Descontínuo Reverso

Fotografia: Chema Madoz (Espanha, 1958).

segunda-feira, 22 de setembro de 2008

Preto no Branco (trecho)


Herbert List (Alemanha, 1903-1975). El espiritú di Licabeto I, Atenas, 1937.


Queria fumar no degrau branco da cozinha. Ver a chuva afogando o mato do fundo da casa, estragando as rosas abertas. Mas não tinha cigarros. A fineza da sombrinha servia minha ausência. Foi com ela que saí pra baixo d’água. Achei a padaria ainda aberta. Eu não sorri pra moça do caixa naquela noite. Eu não vi a moça do caixa quando estendi a mão molhada e vi mais que senti as moedas do troco na palma. Queria voltar e sentar no degrau branco da cozinha. E fiz a volta longa. Não era costume, mas servia à minha ausência. Parei sob o toldo da barraca de caldo de cana fechada. Resolvi acender um cigarro ali. Só me dei conta das pernas das calças molhadas até os joelhos quando me apalpei procurando o isqueiro que não estava. Aliás, nem as chaves. Imaginei o chaveiro grande e brilhante se balançando do lado de fora da fechadura do portão branco. Como muitas vezes. A mão da prostituta tinha um isqueiro e acendeu o meu cigarro. Ela eu vi porque a minha ausência reconhecia o branco leite do esmalte dela. Ela fumou também. Olhou a chuva de frente e os meus pés em chinelos de esguelha.

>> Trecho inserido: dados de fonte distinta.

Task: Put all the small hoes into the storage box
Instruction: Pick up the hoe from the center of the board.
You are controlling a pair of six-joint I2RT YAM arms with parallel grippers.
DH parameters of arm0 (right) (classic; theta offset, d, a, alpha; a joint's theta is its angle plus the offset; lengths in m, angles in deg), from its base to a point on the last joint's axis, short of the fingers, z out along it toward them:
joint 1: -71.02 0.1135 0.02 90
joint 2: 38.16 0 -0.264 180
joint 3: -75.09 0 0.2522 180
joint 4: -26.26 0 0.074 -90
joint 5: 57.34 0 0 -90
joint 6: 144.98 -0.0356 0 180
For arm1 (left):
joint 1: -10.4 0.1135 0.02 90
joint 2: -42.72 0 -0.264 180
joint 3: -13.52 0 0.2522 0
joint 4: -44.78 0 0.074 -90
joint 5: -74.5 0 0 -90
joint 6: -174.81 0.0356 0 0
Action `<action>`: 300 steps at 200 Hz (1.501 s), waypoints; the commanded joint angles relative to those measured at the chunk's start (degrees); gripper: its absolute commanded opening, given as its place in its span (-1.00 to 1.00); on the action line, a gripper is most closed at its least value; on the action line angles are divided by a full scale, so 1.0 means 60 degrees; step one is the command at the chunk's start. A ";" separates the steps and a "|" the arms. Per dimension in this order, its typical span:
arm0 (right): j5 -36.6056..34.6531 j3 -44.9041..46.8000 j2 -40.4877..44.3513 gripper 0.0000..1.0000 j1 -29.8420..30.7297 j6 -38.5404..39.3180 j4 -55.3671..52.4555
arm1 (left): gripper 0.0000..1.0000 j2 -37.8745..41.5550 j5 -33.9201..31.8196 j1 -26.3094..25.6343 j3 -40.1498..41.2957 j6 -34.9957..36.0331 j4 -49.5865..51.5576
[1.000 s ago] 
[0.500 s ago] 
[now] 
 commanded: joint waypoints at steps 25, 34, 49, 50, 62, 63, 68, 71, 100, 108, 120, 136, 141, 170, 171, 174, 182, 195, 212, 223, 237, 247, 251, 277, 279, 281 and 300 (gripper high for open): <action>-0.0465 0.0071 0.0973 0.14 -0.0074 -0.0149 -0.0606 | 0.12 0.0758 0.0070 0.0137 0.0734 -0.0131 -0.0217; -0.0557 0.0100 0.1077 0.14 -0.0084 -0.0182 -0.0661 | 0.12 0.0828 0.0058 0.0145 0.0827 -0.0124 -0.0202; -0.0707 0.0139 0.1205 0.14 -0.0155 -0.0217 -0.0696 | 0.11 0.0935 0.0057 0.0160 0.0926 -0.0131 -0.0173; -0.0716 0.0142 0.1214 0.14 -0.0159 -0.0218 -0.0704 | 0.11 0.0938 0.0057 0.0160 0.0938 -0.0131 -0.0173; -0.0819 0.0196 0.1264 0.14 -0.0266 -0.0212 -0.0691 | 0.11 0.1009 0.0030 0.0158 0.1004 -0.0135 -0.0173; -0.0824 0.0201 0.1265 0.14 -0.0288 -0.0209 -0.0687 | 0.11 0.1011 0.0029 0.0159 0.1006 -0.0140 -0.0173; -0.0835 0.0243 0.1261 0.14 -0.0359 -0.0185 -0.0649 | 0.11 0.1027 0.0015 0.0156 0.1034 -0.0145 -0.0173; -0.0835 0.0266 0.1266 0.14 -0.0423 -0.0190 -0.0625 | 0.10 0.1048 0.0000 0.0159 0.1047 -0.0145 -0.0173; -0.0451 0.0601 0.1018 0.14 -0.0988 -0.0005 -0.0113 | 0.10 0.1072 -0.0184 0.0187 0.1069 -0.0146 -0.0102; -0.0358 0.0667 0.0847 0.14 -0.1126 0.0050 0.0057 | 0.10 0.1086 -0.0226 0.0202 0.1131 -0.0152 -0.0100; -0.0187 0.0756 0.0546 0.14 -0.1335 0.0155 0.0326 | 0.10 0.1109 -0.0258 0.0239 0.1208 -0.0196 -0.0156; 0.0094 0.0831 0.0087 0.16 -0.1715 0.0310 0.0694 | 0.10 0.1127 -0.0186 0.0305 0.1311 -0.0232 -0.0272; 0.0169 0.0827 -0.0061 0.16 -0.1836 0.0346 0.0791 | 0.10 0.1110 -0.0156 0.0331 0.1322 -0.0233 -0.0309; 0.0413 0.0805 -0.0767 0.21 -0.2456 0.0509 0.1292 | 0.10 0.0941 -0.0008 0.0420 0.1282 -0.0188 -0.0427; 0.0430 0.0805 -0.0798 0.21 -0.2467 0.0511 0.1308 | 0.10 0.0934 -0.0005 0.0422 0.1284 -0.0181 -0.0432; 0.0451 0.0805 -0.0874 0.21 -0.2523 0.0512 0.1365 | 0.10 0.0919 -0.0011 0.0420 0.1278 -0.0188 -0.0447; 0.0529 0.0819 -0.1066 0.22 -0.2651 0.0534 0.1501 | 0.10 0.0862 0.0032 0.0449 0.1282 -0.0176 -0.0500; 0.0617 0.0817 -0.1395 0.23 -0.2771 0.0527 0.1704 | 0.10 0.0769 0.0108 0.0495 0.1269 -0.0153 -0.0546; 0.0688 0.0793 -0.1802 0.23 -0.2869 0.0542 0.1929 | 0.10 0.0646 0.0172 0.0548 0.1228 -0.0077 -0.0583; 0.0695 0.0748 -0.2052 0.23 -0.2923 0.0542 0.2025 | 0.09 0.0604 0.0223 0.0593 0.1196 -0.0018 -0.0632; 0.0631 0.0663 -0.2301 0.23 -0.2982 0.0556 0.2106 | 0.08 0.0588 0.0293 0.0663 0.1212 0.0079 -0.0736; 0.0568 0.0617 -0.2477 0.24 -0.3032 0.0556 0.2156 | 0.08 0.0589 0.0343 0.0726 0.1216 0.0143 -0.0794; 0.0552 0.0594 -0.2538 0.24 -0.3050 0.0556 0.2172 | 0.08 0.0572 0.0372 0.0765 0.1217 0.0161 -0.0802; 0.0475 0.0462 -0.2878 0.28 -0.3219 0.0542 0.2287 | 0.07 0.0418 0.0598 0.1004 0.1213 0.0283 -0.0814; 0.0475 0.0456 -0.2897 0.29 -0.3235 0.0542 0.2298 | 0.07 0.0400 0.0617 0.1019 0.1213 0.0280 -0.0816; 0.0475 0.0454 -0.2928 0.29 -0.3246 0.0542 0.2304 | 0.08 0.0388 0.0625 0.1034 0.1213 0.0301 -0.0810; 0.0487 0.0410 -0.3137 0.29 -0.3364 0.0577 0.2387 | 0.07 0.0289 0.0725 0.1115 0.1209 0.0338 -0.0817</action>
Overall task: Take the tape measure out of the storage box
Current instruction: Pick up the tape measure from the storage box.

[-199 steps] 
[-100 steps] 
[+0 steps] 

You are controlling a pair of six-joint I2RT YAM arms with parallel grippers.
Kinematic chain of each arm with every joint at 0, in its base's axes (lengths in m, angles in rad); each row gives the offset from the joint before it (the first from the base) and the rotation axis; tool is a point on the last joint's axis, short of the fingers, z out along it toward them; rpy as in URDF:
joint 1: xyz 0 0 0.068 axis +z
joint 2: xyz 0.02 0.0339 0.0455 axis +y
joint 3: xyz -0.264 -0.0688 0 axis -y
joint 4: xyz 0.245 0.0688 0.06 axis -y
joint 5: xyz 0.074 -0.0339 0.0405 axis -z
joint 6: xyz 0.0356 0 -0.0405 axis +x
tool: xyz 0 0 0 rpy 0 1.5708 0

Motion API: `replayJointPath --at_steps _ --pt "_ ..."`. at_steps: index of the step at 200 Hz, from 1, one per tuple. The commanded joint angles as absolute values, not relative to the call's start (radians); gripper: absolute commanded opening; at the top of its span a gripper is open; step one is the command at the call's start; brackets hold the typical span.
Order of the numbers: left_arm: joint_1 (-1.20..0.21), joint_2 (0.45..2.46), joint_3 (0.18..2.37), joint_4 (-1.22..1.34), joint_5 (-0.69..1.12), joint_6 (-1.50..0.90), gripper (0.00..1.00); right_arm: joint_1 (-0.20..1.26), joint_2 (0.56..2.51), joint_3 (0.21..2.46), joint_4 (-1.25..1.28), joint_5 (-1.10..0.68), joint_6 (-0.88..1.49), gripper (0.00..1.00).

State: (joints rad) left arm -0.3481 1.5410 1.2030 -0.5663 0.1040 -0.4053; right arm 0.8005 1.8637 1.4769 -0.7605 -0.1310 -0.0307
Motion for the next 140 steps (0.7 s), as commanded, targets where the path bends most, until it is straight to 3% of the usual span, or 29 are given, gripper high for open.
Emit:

Eu também me olhava de esguelha e a chuva de frente.

2 comentários:

Lorde Velho disse...

... o que continua me espantando é que seus textos não contém peripécias, acontecimentos, nada incomum... apenas momentos cotidianos que ganham significado através da linguagem... e isso me parece tão vital, uma vez que somos tão bombardeados a todo momento por imagens, histórias, fatos, notícias, filmes, acontecimentos e mais acontecimentos... e é justamente dos detalhes pequenos que precisamos, pois foram eles que perderam o significado, tornando o simples viver tão vazio...
Você é uma pessoa vital...

priscila miraz disse...

bom saber que está sempre passando por aqui, rodrigo. muito obrigada.